* _Exercise description_
What lines in the data hold the string "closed"? Show them.

* _Dataset section_

[Start of Attachment]

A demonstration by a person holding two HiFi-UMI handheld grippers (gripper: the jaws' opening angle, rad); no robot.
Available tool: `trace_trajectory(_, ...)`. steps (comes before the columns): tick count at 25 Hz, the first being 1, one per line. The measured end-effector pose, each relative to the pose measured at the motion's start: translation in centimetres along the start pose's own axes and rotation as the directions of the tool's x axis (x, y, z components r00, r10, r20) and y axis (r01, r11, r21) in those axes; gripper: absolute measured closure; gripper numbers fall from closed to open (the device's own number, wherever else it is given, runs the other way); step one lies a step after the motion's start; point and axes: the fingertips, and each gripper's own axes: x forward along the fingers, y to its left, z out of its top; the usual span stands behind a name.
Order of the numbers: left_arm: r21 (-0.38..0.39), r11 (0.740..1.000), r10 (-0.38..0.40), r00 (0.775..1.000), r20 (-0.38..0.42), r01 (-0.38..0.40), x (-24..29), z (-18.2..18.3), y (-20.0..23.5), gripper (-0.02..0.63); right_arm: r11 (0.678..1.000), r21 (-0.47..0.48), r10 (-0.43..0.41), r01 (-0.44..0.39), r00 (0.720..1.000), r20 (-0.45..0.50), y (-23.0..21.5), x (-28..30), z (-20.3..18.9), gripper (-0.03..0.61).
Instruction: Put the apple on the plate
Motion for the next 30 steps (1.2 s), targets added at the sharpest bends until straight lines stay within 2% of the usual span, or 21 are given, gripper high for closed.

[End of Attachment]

* _Result of the task_
Available tool: `trace_trajectory(_, ...)`. steps (comes before the columns): tick count at 25 Hz, the first being 1, one per line. The measured end-effector pose, each relative to the pose measured at the motion's start: translation in centimetres along the start pose's own axes and rotation as the directions of the tool's x axis (x, y, z components r00, r10, r20) and y axis (r01, r11, r21) in those axes; gripper: absolute measured closure; gripper numbers fall from closed to open (the device's own number, wherever else it is given, runs the other way); step one lies a step after the motion's start; point and axes: the fingertips, and each gripper's own axes: x forward along the fingers, y to its left, z out of its top; the usual span stands behind a name.
Motion for the next 30 steps (1.2 s), targets added at the sharpest bends until straight lines stay within 2% of the usual span, or 21 are given, gripper high for closed.

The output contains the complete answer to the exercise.